Ceux qui les attendaient au dehors les accueillirent par des cris féroces. Ils voulaient les traîner jusqu’à l’échafaud, qui n’était pas éloigné, mais leur rage n’eut pas le temps d’attendre. Dès que le ruard sortit de la prison, il fut terrassé par deux coups de crosse que lui portèrent un boucher et un marchand de vin ; il reçut aussitôt une balle dans les reins, et la foule sanguinaire se jeta sur lui pour l’achever. Dans le même instant, Jean de Witt partageait le sort de son frère. Un notaire, nommé Van Soenen, lui porta le premier un coup de pique dans le visage. Quoiqu’aveuglé par le sang, Jean de Witt essaya de fuir ; mais les bourgeois impitoyables serrèrent leurs rangs et le traquèrent comme une bête fauve.
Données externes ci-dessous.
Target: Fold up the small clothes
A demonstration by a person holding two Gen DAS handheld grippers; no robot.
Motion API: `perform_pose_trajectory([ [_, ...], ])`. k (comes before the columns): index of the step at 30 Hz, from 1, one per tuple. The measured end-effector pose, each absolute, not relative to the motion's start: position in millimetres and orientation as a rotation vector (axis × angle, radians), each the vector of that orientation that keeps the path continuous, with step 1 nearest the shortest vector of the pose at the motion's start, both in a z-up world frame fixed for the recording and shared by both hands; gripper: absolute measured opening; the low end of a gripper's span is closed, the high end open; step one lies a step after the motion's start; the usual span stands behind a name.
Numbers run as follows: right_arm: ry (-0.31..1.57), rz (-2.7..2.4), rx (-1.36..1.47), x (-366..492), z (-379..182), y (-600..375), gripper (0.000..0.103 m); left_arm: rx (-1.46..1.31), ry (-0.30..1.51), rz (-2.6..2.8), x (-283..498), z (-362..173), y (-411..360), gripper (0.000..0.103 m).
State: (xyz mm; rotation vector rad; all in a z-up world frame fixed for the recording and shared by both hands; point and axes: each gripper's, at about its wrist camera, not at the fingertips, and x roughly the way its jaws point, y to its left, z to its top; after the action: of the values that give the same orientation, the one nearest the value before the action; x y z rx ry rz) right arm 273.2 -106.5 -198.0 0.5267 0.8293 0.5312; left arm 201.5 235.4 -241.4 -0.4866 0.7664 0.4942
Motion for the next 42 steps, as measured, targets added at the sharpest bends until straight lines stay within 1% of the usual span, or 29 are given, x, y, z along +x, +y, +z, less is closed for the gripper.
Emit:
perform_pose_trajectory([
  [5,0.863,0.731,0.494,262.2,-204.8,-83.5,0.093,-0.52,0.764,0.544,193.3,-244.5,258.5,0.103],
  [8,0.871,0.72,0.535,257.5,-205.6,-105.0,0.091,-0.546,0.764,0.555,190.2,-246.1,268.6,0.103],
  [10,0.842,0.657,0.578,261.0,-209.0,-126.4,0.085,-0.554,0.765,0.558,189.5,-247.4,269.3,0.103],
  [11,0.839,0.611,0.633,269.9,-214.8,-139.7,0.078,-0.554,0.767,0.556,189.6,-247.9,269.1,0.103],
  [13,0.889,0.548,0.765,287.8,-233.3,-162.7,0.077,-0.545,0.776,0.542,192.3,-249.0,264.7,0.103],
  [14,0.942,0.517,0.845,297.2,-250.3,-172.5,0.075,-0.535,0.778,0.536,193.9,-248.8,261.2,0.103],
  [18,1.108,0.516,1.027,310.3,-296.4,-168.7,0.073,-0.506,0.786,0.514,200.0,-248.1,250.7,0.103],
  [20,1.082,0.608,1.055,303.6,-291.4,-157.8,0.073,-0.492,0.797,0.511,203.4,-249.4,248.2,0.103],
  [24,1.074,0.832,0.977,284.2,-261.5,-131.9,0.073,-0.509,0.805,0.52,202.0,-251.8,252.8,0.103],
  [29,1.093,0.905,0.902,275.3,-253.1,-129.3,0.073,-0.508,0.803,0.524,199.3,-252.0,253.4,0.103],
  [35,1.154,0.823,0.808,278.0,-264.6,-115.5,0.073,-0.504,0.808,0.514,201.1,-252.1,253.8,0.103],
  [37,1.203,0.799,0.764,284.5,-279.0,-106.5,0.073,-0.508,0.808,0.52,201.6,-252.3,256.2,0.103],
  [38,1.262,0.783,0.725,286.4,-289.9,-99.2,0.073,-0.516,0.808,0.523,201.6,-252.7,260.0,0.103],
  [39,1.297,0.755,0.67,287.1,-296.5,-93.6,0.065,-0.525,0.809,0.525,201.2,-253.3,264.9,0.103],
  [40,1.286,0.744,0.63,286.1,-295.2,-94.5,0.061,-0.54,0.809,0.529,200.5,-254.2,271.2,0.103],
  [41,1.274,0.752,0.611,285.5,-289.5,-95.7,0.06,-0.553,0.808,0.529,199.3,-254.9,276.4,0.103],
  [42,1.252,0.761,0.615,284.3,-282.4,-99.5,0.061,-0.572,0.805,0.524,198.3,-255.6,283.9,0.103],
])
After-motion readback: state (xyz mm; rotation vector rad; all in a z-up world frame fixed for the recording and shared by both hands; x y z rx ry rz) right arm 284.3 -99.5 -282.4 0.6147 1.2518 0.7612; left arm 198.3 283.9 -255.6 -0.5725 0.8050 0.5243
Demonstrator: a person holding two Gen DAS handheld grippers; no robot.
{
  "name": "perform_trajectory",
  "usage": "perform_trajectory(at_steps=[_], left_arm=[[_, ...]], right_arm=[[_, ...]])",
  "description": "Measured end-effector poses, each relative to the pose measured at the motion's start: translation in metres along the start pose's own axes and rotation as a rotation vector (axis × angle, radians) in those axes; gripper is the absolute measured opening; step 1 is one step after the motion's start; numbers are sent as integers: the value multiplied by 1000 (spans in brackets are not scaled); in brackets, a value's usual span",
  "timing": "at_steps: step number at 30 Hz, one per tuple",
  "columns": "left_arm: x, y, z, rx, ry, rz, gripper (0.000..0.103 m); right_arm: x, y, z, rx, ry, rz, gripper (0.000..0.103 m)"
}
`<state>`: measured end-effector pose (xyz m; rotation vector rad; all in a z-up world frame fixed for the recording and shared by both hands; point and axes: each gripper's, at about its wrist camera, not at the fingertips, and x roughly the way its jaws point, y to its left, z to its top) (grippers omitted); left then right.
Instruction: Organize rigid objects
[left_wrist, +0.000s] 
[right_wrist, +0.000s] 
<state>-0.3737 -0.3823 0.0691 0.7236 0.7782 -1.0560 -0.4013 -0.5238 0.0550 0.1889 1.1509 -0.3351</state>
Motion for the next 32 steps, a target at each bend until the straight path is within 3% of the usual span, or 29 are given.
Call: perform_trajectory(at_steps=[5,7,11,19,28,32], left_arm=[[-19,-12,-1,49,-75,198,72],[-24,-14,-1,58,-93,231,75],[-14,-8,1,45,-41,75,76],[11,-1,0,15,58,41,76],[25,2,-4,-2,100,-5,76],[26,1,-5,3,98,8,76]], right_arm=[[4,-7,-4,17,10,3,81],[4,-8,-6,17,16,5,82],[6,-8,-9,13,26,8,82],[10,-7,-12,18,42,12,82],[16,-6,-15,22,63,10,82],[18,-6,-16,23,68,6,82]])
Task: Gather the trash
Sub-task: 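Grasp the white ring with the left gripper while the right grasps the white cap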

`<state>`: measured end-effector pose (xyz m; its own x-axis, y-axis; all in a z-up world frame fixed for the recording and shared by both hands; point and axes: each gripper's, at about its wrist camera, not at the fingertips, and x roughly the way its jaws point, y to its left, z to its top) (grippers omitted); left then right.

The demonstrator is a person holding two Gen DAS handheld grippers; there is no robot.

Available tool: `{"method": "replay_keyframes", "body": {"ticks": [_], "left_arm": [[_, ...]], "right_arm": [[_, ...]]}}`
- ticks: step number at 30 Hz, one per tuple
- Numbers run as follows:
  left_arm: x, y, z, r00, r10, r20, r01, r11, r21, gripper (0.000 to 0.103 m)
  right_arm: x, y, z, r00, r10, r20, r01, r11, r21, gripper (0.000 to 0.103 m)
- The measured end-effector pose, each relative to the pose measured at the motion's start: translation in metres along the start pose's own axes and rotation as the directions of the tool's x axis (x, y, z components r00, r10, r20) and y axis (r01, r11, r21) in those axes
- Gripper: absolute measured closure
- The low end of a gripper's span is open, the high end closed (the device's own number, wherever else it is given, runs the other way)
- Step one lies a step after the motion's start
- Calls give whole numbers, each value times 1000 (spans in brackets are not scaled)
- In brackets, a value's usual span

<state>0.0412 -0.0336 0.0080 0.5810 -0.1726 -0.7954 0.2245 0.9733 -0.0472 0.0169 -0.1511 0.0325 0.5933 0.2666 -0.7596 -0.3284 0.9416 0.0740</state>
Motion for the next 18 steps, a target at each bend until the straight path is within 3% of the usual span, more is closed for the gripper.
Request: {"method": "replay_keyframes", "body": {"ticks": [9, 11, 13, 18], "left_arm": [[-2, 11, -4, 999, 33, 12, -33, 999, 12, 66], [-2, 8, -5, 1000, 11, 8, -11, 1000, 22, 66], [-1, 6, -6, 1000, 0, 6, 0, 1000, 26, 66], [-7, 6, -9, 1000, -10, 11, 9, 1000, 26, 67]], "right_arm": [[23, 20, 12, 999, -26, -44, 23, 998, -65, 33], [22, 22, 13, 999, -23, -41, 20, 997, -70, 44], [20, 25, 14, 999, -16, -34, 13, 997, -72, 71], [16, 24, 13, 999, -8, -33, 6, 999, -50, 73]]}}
L’un d’eux tira sur lui, et, son mousquet n’ayant pas fait feu, il l’abattit d’un coup de crosse. Jean de Witt qui, dans ces momens extrêmes, n’avait rien perdu de la fermeté de son esprit et de la constance de son ame, blessé, meurtri, mourant, se releva sur ses genoux, tendit les mains vers le ciel, et ouvrit la bouche pour prier Dieu, quand un de ses assassins le renversa sur le dos, lui mit le pied sur la gorge, et lui tira un coup de pistolet dans la tête en criant : « Voilà l’édit perpétuel à terre ! »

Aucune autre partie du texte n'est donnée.